Apuesta máxima

Crítica de Pablo O. Scholz - Clarín

Hagan juegos, señores...

Justin Timberlake y Ben Affleck, con las cartas marcadas.

“Esa vocecita que escuchas en tu cabeza no es tu conciencia. Es miedo.” La frase tiene punch, y cualquiera que la escuche, dentro o fuera de lo que plantea Apuesta máxima, le encontrará algún significado propio.

Apuesta máxima no tiene mucho más ingenio que el de ese enunciado. Sí tiene personajes más o menos macchietados, y un déficit de tensión que no llega a mayor porque la película dura 91 minutos.

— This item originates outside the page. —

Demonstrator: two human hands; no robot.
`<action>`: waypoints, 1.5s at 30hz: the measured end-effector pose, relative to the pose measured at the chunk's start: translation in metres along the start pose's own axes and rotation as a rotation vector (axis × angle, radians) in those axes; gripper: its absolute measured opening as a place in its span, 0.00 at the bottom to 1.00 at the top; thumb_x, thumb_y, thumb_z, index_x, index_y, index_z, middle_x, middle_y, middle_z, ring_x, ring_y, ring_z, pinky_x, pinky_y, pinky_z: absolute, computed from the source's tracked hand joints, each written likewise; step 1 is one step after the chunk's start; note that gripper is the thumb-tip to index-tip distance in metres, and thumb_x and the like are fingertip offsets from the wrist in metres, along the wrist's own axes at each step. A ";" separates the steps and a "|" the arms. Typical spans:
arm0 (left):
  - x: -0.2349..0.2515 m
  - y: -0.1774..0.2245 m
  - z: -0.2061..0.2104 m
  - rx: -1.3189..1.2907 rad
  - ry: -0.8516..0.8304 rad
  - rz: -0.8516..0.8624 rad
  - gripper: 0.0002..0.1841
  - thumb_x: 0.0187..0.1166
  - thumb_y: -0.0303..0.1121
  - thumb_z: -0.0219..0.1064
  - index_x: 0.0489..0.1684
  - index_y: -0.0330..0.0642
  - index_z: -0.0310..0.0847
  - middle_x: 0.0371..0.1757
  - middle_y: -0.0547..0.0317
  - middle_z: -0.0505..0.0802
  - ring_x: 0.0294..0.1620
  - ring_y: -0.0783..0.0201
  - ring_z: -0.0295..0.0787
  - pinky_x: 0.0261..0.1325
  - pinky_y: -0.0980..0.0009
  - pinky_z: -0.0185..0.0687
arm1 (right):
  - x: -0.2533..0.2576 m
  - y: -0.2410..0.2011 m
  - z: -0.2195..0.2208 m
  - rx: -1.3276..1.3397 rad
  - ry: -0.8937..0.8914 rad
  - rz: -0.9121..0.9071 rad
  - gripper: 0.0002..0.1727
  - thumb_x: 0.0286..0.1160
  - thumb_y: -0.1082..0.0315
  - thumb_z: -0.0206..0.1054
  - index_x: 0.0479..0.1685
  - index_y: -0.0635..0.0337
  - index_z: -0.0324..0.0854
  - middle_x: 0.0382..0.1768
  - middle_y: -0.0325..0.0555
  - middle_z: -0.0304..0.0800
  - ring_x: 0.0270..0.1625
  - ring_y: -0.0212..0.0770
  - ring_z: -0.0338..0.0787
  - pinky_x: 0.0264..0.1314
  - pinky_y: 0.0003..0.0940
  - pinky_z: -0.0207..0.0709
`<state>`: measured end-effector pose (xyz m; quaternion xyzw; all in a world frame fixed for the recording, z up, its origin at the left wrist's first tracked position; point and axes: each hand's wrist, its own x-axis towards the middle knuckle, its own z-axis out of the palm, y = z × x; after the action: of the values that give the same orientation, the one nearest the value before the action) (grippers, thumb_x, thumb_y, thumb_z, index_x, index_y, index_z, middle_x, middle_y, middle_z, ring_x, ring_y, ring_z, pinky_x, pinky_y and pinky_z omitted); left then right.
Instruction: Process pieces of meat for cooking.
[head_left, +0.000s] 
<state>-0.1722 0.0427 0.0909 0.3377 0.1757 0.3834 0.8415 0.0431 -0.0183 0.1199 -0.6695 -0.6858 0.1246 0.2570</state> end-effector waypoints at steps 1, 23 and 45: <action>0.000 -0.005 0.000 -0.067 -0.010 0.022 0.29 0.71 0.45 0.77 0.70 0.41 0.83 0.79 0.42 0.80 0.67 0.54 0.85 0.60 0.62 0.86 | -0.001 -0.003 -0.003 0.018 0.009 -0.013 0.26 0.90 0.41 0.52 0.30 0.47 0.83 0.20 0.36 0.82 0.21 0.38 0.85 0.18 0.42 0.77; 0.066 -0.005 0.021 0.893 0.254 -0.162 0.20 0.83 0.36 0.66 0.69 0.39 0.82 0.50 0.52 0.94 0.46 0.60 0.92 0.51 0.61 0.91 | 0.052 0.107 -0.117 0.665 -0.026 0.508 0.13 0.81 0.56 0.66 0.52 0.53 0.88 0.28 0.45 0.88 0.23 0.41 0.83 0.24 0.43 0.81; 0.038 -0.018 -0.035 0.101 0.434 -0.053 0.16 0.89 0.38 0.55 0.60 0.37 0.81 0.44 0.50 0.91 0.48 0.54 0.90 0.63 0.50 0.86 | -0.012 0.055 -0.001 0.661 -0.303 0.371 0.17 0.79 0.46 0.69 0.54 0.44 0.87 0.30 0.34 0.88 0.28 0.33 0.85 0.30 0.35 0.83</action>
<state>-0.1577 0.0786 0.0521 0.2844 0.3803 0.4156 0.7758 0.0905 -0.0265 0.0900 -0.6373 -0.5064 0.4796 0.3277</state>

Ya hemos expresado que Ben Affleck es mejor -mucho mejor- director que intérprete. Ganador del Oscar como realizador por Argo, el regreso del morocho a las pantallas tras el éxito de aquel filme es con un rey del juego online. A él llega Richie (Justin Timberlake), quien viaja hasta Costa Rica, donde Ivan Block tiene armado su imperio fuera del territorio de los Estados Unidos, y este estudiante de Princeton que perdió todo en un juego, y no le queda un centavo para pagarse la graduación, termina trabajando para él.

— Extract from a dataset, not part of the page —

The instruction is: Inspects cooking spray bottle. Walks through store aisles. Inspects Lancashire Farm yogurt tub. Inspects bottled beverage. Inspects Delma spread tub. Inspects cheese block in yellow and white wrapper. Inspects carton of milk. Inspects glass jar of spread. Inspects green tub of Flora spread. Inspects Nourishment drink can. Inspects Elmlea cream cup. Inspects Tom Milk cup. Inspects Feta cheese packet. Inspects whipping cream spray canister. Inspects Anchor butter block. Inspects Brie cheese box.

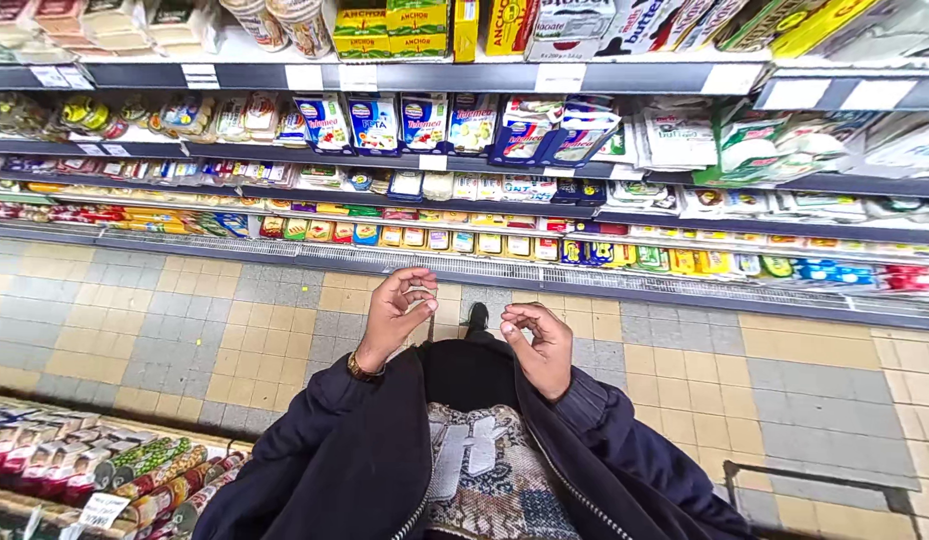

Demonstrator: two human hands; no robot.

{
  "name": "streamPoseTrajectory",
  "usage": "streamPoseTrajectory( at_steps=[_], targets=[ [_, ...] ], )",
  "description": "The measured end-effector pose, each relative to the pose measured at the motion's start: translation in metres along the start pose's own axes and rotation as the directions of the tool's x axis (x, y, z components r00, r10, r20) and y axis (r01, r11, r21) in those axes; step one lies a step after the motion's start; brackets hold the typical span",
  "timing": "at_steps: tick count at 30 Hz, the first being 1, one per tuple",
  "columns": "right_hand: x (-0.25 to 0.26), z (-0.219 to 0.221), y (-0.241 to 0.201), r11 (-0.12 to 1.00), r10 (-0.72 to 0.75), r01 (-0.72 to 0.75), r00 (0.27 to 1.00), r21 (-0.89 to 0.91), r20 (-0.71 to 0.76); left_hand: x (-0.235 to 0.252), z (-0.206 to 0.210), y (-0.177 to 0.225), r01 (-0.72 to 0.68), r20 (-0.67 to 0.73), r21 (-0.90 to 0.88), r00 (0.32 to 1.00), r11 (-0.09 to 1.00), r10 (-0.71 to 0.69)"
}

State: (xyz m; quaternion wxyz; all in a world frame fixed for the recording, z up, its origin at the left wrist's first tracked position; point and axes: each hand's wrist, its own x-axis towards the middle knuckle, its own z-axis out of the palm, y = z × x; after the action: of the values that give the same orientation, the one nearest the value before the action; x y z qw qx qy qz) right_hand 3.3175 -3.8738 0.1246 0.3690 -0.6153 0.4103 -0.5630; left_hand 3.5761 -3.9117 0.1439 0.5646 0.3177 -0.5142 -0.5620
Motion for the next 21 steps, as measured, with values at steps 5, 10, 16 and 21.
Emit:
streamPoseTrajectory(
  at_steps=[5,10,16,21],
  targets=[
    [0.03,-0.029,0.012,1.0,-0.027,0.027,1.0,0.009,-0.003,0.058,0.014,0.0,-0.049,-0.025,0.079,0.998,0.996,0.052],
    [0.056,-0.059,0.026,0.999,-0.044,0.044,0.999,0.02,-0.01,0.137,0.019,0.009,-0.07,-0.044,0.263,0.995,0.962,0.085],
    [0.077,-0.095,0.043,0.999,-0.031,0.032,0.999,0.017,-0.013,0.252,0.008,0.049,-0.215,0.171,0.71,0.976,0.671,0.132],
    [0.091,-0.123,0.055,1.0,-0.017,0.018,1.0,0.011,-0.023,0.365,-0.017,0.065,-0.418,0.402,0.834,0.907,0.36,0.123]
  ],
)
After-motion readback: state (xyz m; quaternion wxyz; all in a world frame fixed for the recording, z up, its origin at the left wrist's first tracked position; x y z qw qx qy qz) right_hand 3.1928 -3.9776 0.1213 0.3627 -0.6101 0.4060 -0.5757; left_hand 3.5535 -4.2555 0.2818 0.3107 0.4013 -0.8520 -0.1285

Como la base del relato sigue las fórmulas conocidas de los filmes de juego/gángsters que incluyen traición, joven aplicado y con principios, rubia/morocha/pelirroja amante del jefe, pero de buen corazón (Rebecca, una mujer no inolvidable, interpretada por Gemma Arterton) y varios etcéteras, todo pasa más por las actuaciones que por las presumibles vueltas el guión.

Y éstas no son muchas. Timberlake, que ya está grandecito para hacer de estudiante del college , se las tiene que ver con mafiosos, agentes del FBI y administrativos y empleados con mayor o menor poder de Costa Rica corruptos. Es decir; está todo podrido, tengan la nacionalidad que tengan, y sean funcionarios del Estado o simples inescrupulosos, ávidos de ganancias exponenciales y rápidas.

La película de Brad Furman (Culpable o inocente) transcurre sin sobresaltos. El problema es que ni como es presentado el personaje de Ivan Block, ni la actuación de Affleck lo vuelven amedrentador. Y sin conciencia y sin miedo, ¿qué queda?